# NAME

CXC::Data::Visitor - Invoke a callback on every element at every level of a data structure.

# VERSION

version 0.11

# SYNOPSIS

    use CXC::Data::Visitor 'visit', 'RESULT_CONTINUE';
    
    my %root = (
        fruit => {
            berry  => 'purple',
            apples => [ 'fuji', 'macoun' ],
        } );
    
    visit(
        \%root,
        sub ( $kydx, $vref, @ ) {
            $vref->$* = 'blue' if $kydx eq 'berry';
            return RESULT_CONTINUE;
        } );
    
    say $root{fruit}{berry}

results in

    blue

# DESCRIPTION

**CXC::Data::Visitor::visit** performs a depth-first traversal of a data
structure, invoking a provided callback subroutine on elements in the
structure.

## Features

- The type of element passed to the callback (containers, terminal
elements) can be selected.
- The order of traversal at a given depth (i.e. within a container's
elements) may be customized.
- The callback can modify the traversal process.
- The complete path from the structure to an element (both the ancestor
containers and the keys and indexes required to traverse the path) is
available to the callback.
- Cycles are detected upon traversing a container a second time in a
depth first search, and the resultant action may be specified.
- Objects are treated as terminal elements and are not traversed.
- Containers that can be reached multiple times without cycling are visited once per parent.

## Overview

`visit` recursively traverses the container, `$root`, calling the
passed subroutine, `$callback` on each element, `$element`, which
is allowed by the ["visit"](#visit) option.

The traversal is depth-first, e.g. if `$element` is a
container, `$callback` is called on it and then its contents before
processing `$element`'s siblings.

Each container's contents are traversed in sorted order.  For hashes,
this is alphabetical, for arrays, numerical. (This may be
changed with the ["key\_sort"](#key_sort) and ["idx\_sort"](#idx_sort) options).

For example, the default traversal order for the structure in the ["SYNOPSIS"](#synopsis) is

    +-------------------------+-----------------------+-----+
    | path                    | value                 | idx |
    +-------------------------+-----------------------+-----+
    | $root{fruit}            | \$root{fruit}         | 0   |
    | $root{fruit}{apples}    | \$root{fruit}{apples} | 0   |
    | $root{fruit}{apples}[0] | fuji                  | 0   |
    | $root{fruit}{apples}[1] | macoun                | 1   |
    | $root{fruit}{berry}     | purple                | 1   |
    +-------------------------+-----------------------+-----+

Containers that can be reached multiple times without cycling, e.g.

    %hash = ( a => { b => 1 }, );
    $hash{c} = $hash{a};

are visited once per parent, e.g.

    {a}, {a}{b}
    {c}, {c}{b}

`$callback`'s return value indicates how `visit` should proceed (see
["Traversal Directives"](#traversal-directives)).  The simplest directive is to continue
traversal; additional directives abort the traversal,
abort descent into a container, revisit the current container
immediately, revisit a container after its contents are visited,
and other obscure combinations.

# USAGE

`visit` has the following signature:

    ( $completed, $context, $metadata ) = visit( $root, $callback, %options )

The two mandatory arguments are `$root`, a reference to either a
hash or an array, and `$callback`, a reference to a subroutine which
will be invoked on visited elements.
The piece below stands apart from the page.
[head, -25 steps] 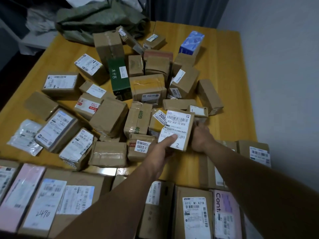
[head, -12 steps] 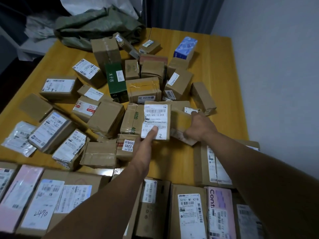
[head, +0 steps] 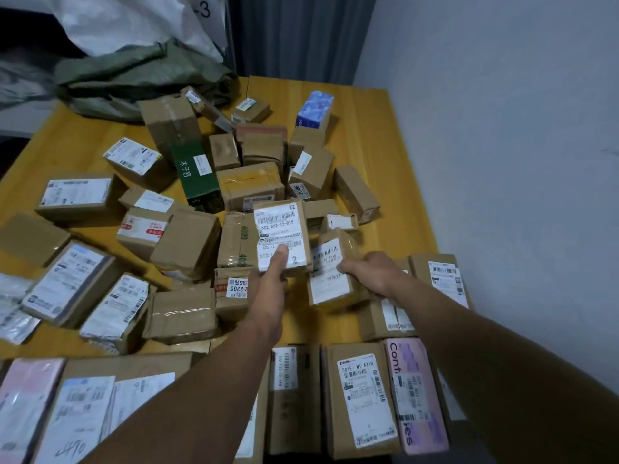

By default `$callback` is invoked on
`$root`'s elements, not on `$root` itself; use the ["VISIT\_ROOT"](#visit_root)
flag change this.

- **$completed**  => _Boolean_

    _true_ if all elements were visited, _false_ if
    **$callback** requested a premature return.

- **$context**

    The variable of the same name passed to **$callback**; see the ["context"](#context) option.

- **$metadata** => _hash_

    collected metadata. See ["Metadata"](#metadata).

## Options

`visit` may be passed the following options:

- context _optional_

    Arbitrary data to be passed to ["$callback"](#callback) via the `$context`
    argument. Use it for whatever you'd like.  If not specified, a hash
    will be created.

- cycle => _constant|coderef_

    How cycles within `$root` should be handled.  See ["Cycles"](#cycles).

- visit => _constant_

    Specify elements (by type) which will be passed to `$callback`.  See
    ["Element Filters"](#element-filters)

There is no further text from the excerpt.